Sunday, February 13, 2011

Amazon Finds Tax Very Taxing in Texas


Tax can be taxing and those who think that business will always pay the price have had another potential wake up call this week. Amazon in long had a dispute with Texas state atre threatening to take their business elsewhere. Texas are claiming Amazon has to pay collect sales tax to the tune of some $265 million.

Amazon’s battles with US states over tax are not new and only last year, it won a case against North Carolina's Department of Revenue, which had demanded records of 50 million customers' transactions between 2003 and 2010 in a dispute over unpaid tax. The state had passed a law demanding all residents to pay taxes on online purchases but those retailers who operate outside of the state can't be forced to collect state taxes. However the state tried to claim duty for the years Amazon had worked with a network of local affiliates. In court the judge ruled the records North Carolina sought were protected under the US constitution's first amendment.

In order to avoid a similar challenge Amazon cut links with affiliates in Rhode Island and Hawaii where laws similar to North Carolina had been passed. Amazon sued the State of New York in 2008 over its law forcing big-name online retailers to collect sales tax on all goods shipped to the state.

Amazon has been appealing against the Texas demand but now are apparently saying that they are not only scrapping plans to expand their Texan facilities, which would have brought tens of millions of investment dollars into the state and created over 1,000 new jobs, but may abandon the state and shut its Irving distribution facility in the Dallas Fort Worth area.

Texas are standing resolute stating that if you have a physical business presence in the state of Texas, you owe sales tax and estimates Texas loses $600 million annually in uncollected sales tax from all Internet-based sales. The US challenge is firstly one of consistency across states with the lure of neighbouring states often being more response to accommodate the investment and jobs. The challenge for Amazon is creating a logical physical distribution network and also accommodating local affiliate sales.
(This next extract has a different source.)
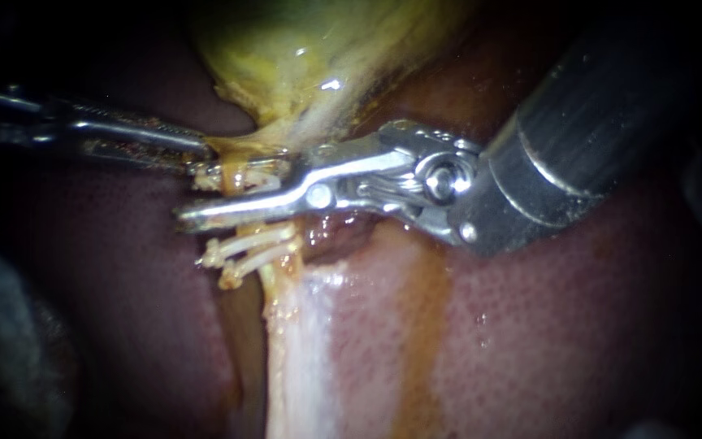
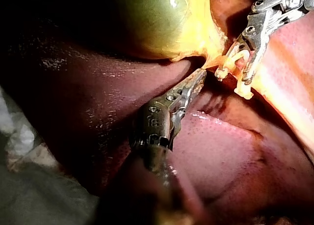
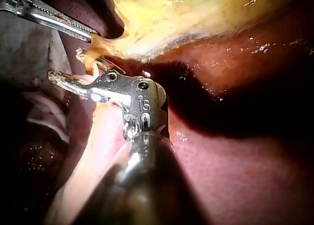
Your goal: Clipping third clip left tube
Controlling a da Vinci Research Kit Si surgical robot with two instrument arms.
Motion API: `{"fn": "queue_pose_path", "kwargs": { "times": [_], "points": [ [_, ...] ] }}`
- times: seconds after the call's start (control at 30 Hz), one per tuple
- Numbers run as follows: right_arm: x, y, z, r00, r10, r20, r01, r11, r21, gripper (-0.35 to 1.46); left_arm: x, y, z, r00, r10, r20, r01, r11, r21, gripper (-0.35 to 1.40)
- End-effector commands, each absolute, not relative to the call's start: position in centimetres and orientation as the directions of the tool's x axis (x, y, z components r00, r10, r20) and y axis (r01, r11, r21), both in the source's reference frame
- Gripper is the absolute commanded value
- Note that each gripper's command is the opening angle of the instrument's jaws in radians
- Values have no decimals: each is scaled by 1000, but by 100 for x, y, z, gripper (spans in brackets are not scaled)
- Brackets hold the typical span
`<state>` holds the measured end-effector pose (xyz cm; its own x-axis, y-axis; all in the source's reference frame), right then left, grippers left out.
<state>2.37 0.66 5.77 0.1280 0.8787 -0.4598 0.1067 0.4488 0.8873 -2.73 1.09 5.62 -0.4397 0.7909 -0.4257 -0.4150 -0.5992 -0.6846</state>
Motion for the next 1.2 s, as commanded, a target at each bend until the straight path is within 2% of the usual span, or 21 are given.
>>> {"fn": "queue_pose_path", "kwargs": {
  "times": [0.03,0.17,0.27,0.5,0.57,0.67,1.2],
  "points": [
    [236,67,577,127,880,-458,104,448,888,23,-273,109,562,-440,791,-426,-415,-599,-685,-35],
    [235,67,576,127,880,-458,104,447,888,5,-273,109,562,-440,791,-426,-415,-599,-685,-35],
    [234,68,577,127,885,-447,100,437,894,0,-273,109,562,-440,791,-426,-415,-600,-685,-35],
    [231,67,577,135,909,-394,93,384,919,-20,-273,109,562,-440,791,-426,-415,-600,-685,-35],
    [229,67,577,140,922,-361,89,352,932,-35,-273,109,562,-440,791,-426,-415,-600,-685,-35],
    [224,66,576,146,943,-300,79,291,953,-35,-273,109,562,-440,791,-426,-415,-600,-684,-35],
    [221,64,579,148,942,-302,80,293,953,-35,-274,109,564,-440,790,-427,-415,-600,-684,-35]
  ]
}}
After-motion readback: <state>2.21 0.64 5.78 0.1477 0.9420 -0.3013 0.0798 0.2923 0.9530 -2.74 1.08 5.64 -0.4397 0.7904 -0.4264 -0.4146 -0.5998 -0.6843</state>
We are now living in a global world that is taxed locally and inconsistently and this is not just a US state issue as the same applies across trading blocks such as Europe. Any none US resident business or individual wishing to ‘publish’ a ebook on Amazon or the major aggregators today has to grapple with US tax irrespective of where in the world the sales occur. Taxing only the businesses that have facilities in the state and not taxing those outside the state appears to be equivalent to self harm.

Dallas News source

1 comment:

Martyn Daniels said...

Update:

The Examiner, reports in an exclusive interview with Texas Republican Gov. Rick Perry, that he believes that Amazon's decision to leave the state was ‘a result of a wrong decision by the state comptroller’.

Perry says that it was ‘not the decision I would have made… Texas should be a bastion for businesses not one where they're sitting there going 'we'd rather go over to go to Oklahoma where we could get a better deal .’
Perry notes that the Amazon distribution centre was a warehouse without a storefront. ‘You couldn't go in and buy anything out of that store, and that, historically, has been the way we defined whether you pay taxes or not -- if you had a storefront. This obviously didn't have a store front. It was specifically there to manage products that need to be shipped out.’
The stupidity of the situation is that the law is open to interpretation and although some would claim that Amazon has an unfair advantage over Main Street retailers. On the other hand Amazon would claim that they pay their taxes and have made a significant investment that others choose not to make and that investment brings in significant money into the local infrastructure and economy.
There is no straight answer as both sides are right and wrong. The hypocricy is that some states choose to raise sales tax on Amazon and others don’t and without tax harmonisation this will not be easily solved.
Going after the big corporations this way is not the answer as they just move out and can operate over state borders.